Lindsay Clancy wants one trial for a jury to determine if she is responsible for fatally strangling kids Cora, 5, Dawson, 3, and 8-month-old Callan with an exercise band at their Duxbury, Mass. home on January 2023.
And she wants a second, separate phase of trial for jurors to decide if she was suffering from a “mental disease or defect” when she allegedly slayed her children, according to papers filed by her lawyer, Kevin Reddington Thursday.
The second phase of trial would presumably be moot if she was acquitted at the first phase.
Clancy is due later Friday to make an appearance at a courthouse in Plymouth.
Her lawyers have been fighting over logistics of getting Clancy, a paraplegic bound to a wheelchair, to court during trial, which is currently scheduled for July. She became paralyzed when she cut her neck and jumped from a window after slaying her children.
Reddington also filed papers requesting that Clancy’s upcoming mental evaluation by prosecutors’ expert be videotaped so the defense attorney can review it in lieu of being present for the exam.
Prosecutors last month asked that they be able to evaluate Clancy with their own expert after her lawyers announced her main defense would be that she was innocent of the crimes because she was having a mental break when she carried them out.
The mom has claimed in a lawsuit suit that a revolving door of doctors missed that she was suffering from bipolar disorder while loading her up with myriad drugs from October to December of 2022, like Zoloft, trazodone, Prozac, Ambien, Remeron, Klonopin, Seroquel, Ativan, Valium, and Lamictal.
And Clancy began to wonder if she was a “psychopath,” her suit claimed.

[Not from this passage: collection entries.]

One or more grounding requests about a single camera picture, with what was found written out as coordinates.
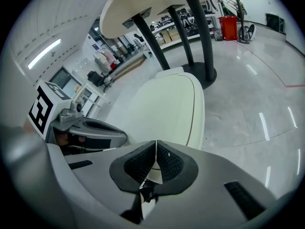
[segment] shelf
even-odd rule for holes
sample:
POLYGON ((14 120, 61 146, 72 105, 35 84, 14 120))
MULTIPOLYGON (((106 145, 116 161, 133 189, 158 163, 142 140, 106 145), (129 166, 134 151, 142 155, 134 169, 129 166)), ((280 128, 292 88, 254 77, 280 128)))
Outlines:
MULTIPOLYGON (((197 35, 194 35, 194 36, 188 36, 187 39, 194 39, 194 38, 197 38, 197 37, 200 37, 200 35, 197 34, 197 35)), ((163 45, 160 46, 160 48, 164 49, 164 48, 173 46, 173 45, 178 44, 178 43, 181 43, 181 39, 178 39, 178 40, 175 40, 173 42, 169 42, 169 43, 163 44, 163 45)))
MULTIPOLYGON (((206 14, 205 15, 206 17, 215 17, 215 14, 214 13, 211 13, 211 14, 206 14)), ((152 31, 152 33, 155 35, 155 34, 157 34, 157 33, 159 33, 160 31, 163 31, 163 30, 165 30, 165 29, 167 29, 167 28, 169 28, 169 27, 171 27, 171 26, 174 26, 175 25, 175 23, 174 22, 172 22, 172 23, 169 23, 169 24, 167 24, 167 25, 164 25, 164 26, 162 26, 162 27, 160 27, 160 28, 157 28, 157 29, 155 29, 154 31, 152 31)))

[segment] gray tile floor
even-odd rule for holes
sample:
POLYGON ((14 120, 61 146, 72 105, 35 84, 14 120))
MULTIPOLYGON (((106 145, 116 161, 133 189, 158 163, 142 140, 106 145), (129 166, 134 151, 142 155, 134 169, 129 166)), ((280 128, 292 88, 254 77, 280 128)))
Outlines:
MULTIPOLYGON (((280 197, 294 189, 305 164, 305 61, 283 41, 213 42, 215 83, 204 90, 203 150, 223 156, 280 197)), ((203 62, 199 41, 191 43, 203 62)), ((182 46, 165 52, 171 68, 185 63, 182 46)), ((116 81, 96 118, 118 128, 137 90, 160 65, 154 58, 116 81)))

She was overtaken by a “force” with the voice of a man she began hearing since she started taking Seroquel, the day she killed her kids.

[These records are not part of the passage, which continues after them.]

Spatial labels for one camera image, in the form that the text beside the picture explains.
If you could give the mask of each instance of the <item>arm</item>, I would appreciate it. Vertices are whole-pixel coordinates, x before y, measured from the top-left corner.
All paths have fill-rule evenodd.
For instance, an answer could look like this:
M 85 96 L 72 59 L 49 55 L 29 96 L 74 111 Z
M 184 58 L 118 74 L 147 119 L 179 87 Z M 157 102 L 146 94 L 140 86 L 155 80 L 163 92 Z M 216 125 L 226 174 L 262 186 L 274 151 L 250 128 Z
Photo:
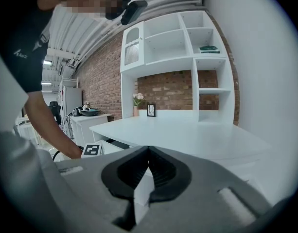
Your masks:
M 59 128 L 46 105 L 41 91 L 28 93 L 25 104 L 28 118 L 35 130 L 51 145 L 71 159 L 81 158 L 81 150 Z

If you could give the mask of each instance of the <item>white shelving unit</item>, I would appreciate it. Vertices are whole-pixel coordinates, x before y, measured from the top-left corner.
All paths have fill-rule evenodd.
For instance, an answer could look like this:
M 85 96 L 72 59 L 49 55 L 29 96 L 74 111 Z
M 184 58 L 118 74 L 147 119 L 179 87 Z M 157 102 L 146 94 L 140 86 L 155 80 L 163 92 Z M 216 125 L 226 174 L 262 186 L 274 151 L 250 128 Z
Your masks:
M 201 53 L 200 47 L 216 46 L 220 53 Z M 132 117 L 134 83 L 139 77 L 191 70 L 193 109 L 185 114 L 199 122 L 232 124 L 234 83 L 223 41 L 205 11 L 168 14 L 140 22 L 124 31 L 121 54 L 123 118 Z M 218 88 L 200 88 L 198 70 L 215 70 Z M 218 111 L 200 111 L 199 96 L 217 94 Z

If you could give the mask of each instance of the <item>brick wall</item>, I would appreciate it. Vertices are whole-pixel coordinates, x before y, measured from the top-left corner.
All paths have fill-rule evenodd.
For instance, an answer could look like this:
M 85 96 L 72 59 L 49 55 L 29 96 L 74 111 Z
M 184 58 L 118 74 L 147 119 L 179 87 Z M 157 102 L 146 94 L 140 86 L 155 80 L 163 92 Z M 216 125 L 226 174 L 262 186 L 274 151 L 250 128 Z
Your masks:
M 154 102 L 157 110 L 191 110 L 191 71 L 167 72 L 139 78 L 136 92 L 141 92 L 146 102 Z M 146 109 L 145 103 L 140 109 Z
M 234 59 L 219 25 L 208 11 L 207 13 L 221 35 L 230 59 L 235 88 L 234 124 L 238 125 L 240 94 Z M 79 85 L 83 90 L 83 102 L 89 101 L 92 107 L 100 109 L 103 114 L 112 114 L 114 120 L 122 118 L 120 80 L 122 37 L 123 33 L 119 33 L 112 38 L 105 46 L 91 55 L 74 75 L 75 78 L 79 77 Z M 217 87 L 215 72 L 199 71 L 198 76 L 200 87 Z M 142 77 L 138 79 L 135 88 L 136 91 L 145 95 L 147 101 L 155 102 L 157 109 L 192 109 L 190 71 Z M 218 98 L 218 95 L 200 95 L 200 109 L 219 109 Z
M 112 114 L 110 120 L 122 118 L 121 107 L 121 47 L 123 33 L 97 50 L 75 74 L 83 90 L 83 102 L 89 101 L 92 108 L 102 114 Z

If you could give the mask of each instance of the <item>black chair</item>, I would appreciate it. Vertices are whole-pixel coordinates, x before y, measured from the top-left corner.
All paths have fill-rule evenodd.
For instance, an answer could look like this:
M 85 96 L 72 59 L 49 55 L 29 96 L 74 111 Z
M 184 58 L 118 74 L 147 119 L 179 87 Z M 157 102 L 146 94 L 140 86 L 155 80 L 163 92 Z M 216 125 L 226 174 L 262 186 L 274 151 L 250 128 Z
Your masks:
M 56 118 L 56 122 L 58 123 L 58 125 L 61 124 L 61 117 L 60 117 L 60 105 L 58 105 L 58 102 L 50 102 L 50 105 L 48 106 L 49 109 L 51 110 L 53 116 Z

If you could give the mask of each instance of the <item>black t-shirt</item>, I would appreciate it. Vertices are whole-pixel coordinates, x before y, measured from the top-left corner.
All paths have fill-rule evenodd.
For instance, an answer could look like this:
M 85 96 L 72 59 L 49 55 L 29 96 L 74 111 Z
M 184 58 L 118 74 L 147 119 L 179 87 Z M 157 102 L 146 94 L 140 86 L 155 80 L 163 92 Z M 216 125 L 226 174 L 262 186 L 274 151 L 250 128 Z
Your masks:
M 53 10 L 41 11 L 37 0 L 5 0 L 0 10 L 0 54 L 25 92 L 42 90 Z

It wasn’t until over a year after her arrest that she was diagnosed with bipolar disorder — a condition that antidepressants usually make worse, the suit said.
Her husband, Patrick Clancy, filed a separate lawsuit against her doctors claiming she was “overmedicated” at the time of the killings.
At a hearing in December, where Clancy appeared by video, her lawyer warned the judge of the logistical nightmare of getting her to court for trial everyday, as he requested an ambulance for her transportation.
Reddington also warned that she may try to kill herself during the course of trial.
Clancy has been on suicide watch at Tewksbury State Hospital since her arrest.